Honra a la glotonería
Antes de que el sol despertara y la tibieza de sus primeros rayos besara la epidermis de la llanura, estaba de pies con ronca y grave voz de mayoral dando las primeras órdenes del dia:
—Voy a comé temprano, ante de comenzá el corte. Tu quédate aqui chequiando– dijo él, con autoritaria hambruna.
–Ta bien —contestó el otro, un grifo calvo y de larga quijada, mirándole con subalterna sumisión en tanto el personal se preparaba para cortar el platanal, ya de provecho.
Era un robusto moreno el primero, capataz de la propiedad de don Alberico, una de las más importantes plantaciones plataneras de la comarca.
Este capataz iba calzado con soletas de goma y como vestimenta llevaba siempre un pantalón fuerte azul, salta charcos, ceñido con ripios de musáceas y una camisa manchada eternamente desbotonada, los que le cubrían un prominente vientre y le hicieron posible ganarse el mote con el que la muchachada pueblerina le bautizó.
Cuando degustaba su menú, sentado sobre un derribado tronco de palma real, su pose le semejaba a un imponente jefe tribal africano.
Diez huevos y una paila de plátanos salcochados que no compartía con nadie, llenaban su estómago hasta el hartazgo. Otras veces eran rulos, guineos y una docena de tilapias tambien salcochados los que satisfacían su ya famosa glotonería.
Pocas horas después de iniciar cada día y luego del ceremonial gastronòmico cotidiano, sobre el conuco, como veloces avionetas, surcaban el cielo bañadas por la imberbe luz solar, blancas parvadas de garzas con occidental destino.

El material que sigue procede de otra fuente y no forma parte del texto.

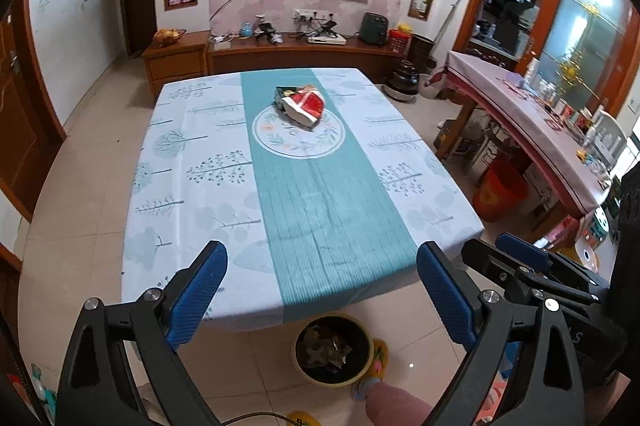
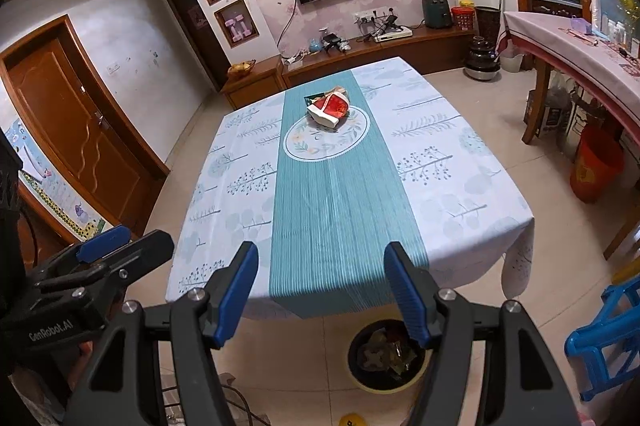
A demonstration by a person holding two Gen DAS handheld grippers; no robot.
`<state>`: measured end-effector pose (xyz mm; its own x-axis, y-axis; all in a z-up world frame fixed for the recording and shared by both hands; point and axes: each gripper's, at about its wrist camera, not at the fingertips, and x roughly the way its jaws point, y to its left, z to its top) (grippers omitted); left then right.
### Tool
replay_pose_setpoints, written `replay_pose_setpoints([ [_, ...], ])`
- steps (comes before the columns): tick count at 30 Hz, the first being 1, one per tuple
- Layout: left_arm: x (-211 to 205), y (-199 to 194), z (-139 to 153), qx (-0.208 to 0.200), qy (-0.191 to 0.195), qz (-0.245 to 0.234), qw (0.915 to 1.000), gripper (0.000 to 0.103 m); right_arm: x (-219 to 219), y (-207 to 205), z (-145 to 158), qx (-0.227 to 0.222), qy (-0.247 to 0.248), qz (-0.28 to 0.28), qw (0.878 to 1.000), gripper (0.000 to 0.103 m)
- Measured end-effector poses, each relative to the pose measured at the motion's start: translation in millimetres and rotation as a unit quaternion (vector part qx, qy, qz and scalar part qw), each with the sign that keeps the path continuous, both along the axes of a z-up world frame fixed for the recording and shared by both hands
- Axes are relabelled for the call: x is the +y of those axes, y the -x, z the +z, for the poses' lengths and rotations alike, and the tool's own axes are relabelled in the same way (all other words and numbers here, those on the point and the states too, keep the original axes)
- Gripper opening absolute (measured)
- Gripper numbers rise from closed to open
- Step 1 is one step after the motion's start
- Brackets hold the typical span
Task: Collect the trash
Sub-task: 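Raise both open tools back toward the red cup and milk carton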
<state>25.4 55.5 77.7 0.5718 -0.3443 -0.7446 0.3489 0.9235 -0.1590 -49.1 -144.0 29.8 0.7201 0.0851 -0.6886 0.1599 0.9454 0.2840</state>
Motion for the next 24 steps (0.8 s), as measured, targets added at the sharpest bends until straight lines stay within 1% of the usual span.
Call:
replay_pose_setpoints([
  [6,0.9,-38.8,-11.6,0.011,-0.01,0.046,0.9988,0.095,-8.5,-46.1,-10.0,0.007,-0.006,0.029,1.0,0.065],
  [10,-8.0,-76.8,-21.0,0.014,-0.025,0.092,0.9954,0.095,-20.6,-89.2,-17.9,0.015,-0.007,0.065,0.998,0.065],
  [11,-10.9,-87.0,-24.2,0.018,-0.027,0.103,0.9941,0.095,-25.6,-106.2,-22.1,0.021,-0.007,0.08,0.997,0.065],
  [14,-24.2,-124.4,-36.7,0.051,-0.025,0.138,0.9888,0.095,-39.5,-151.4,-30.8,0.042,-0.006,0.112,0.993,0.065],
  [17,-41.9,-160.6,-49.2,0.077,-0.025,0.162,0.9835,0.095,-54.9,-189.6,-36.3,0.054,-0.004,0.139,0.989,0.065],
  [24,-73.2,-237.9,-74.9,0.107,-0.042,0.225,0.9674,0.095,-98.4,-301.2,-56.4,0.079,-0.001,0.197,0.977,0.065],
])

Atrás les seguía un desfile de rolas que completaba la alada peregrinación que llenaba de silbidos y colores las copas de los guayacanes.
Discreto, de ausente perfil, huidizo a la burlesca vocinglerìa de la muchachada, transcurrió su vivir entre platanales, gallos y gallinas, rodeado de los cuales comia, dormia y anhelaba la llegada de cada nuevo día para volver a comer y a trabajar, que eran la razón de su vida.
Quienes le conocieron homenajearon permanentemente de él su morbosidad culinaria y su puntual laboriosidad de sol a sol exhalando el agrio olor del sudor de trabajador de una tierra lastimada por el sol y violada por el azadòn.
Pasó el tiempo, y un día, hace ya muchos años, tal vez de una jartura, murió Opón Barriga de Serón.